Looking at a picture of the landscape is easier
than looking at the landscape. The past, upon scrutiny. Not just postwar focus,
but deep and fetid. Interval eclipsed. By fog misunderstood as bird and egg,
shadow by shadow. Once father and mother dissolve: dragonflies, mosquitos,
missing ribs? The sign for hand in the upper right corner perhaps indicates
ownership. Culture gives us these ideas. Depending on the number of chambers in
the heart, trepidations of the flesh. (“Split Infinites”)
Waldrop’s
poetry is constructed out of a sequence of sentences, tangentially direct and
fiercely intelligent, engaged in a philosophy of meditations, writing and politics,
as well as the ways in which language can accumulate and twist towards
alternate meanings. As she writes to open the poem “from Hölderlin Hybrids,” from Blindsight:
“The world was galaxies imagined flesh. Mortal. What to think now?” In his
introduction to the collection, Duffy situates the uniqueness of Waldrop’s
place in American writing: “Born in Germany in 1935, but resident in the United
States since 1958, Waldrop is both an American poet with a continental European
accent, and a European poet whose foreignness is one of her principally
American characteristics. It is also for this reason that it is difficult to
know quite where to place Waldrop: her work shares and develops many of the
concerns of the post-second World War American avant-garde but at the same time
it does not quite fit neatly into any of the critical molds or theoretical
pronouncements of American experimental poetics. Similarly, Waldrop is closely
connected to innovative poetries in French and German, but she comes at them,
despite her own German roots, at a cultural and linguistic divide.”

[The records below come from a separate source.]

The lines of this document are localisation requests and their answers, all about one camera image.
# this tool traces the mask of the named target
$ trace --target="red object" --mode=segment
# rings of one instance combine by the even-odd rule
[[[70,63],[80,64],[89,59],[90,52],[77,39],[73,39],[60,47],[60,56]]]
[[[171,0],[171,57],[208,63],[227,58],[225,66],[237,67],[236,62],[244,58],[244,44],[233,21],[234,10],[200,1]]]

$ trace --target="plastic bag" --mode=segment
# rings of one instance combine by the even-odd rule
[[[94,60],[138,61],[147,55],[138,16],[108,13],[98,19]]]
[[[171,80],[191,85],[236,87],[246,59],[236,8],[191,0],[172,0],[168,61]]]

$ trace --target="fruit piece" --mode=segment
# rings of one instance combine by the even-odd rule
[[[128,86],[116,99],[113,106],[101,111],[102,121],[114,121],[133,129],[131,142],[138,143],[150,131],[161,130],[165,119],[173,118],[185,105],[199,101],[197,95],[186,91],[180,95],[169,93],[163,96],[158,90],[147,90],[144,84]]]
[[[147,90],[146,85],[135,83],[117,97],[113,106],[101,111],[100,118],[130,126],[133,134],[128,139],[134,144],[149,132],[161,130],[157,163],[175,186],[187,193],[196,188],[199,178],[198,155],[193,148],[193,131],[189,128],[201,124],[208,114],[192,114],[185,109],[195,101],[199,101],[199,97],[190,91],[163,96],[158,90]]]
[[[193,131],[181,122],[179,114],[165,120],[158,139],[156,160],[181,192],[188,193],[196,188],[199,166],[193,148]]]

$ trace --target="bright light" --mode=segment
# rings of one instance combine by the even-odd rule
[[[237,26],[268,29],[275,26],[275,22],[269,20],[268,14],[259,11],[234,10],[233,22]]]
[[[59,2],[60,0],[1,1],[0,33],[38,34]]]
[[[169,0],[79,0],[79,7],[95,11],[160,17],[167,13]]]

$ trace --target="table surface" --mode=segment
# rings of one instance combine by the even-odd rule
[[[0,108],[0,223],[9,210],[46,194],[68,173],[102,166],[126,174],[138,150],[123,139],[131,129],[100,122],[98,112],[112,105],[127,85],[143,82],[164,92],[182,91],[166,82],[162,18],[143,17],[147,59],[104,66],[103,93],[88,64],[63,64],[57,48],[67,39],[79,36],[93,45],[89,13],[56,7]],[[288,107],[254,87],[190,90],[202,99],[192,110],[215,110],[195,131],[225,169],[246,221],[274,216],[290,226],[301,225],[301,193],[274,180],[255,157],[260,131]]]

THIS TIME OF DAY, hesitation can mean tottering
on the edge, just before the water breaks into the steep rush and spray of the
fall. What could I do but turn with the current and get choked by my inner
speed? You tried to breathe against the acceleration, waiting for the air to
consent. All the while, we behaved as if this search for a pace were useful,
like reaching for a plank or wearing rain coats. I was afraid we would die
before we could make a statement, but you said that language presupposed
meaning, which would be swallowed by the roar of the waterfall.
TOWARD MORNING, WALKING along the river, you
tossed simple objects into the air which was indifferent around us, though it
moved off a little, and again as you put your hand back in your pocket to test
the degree of hardness. Everything else remained the same. This is why, you
said, there was no fiction. (“Feverish
Propositions”)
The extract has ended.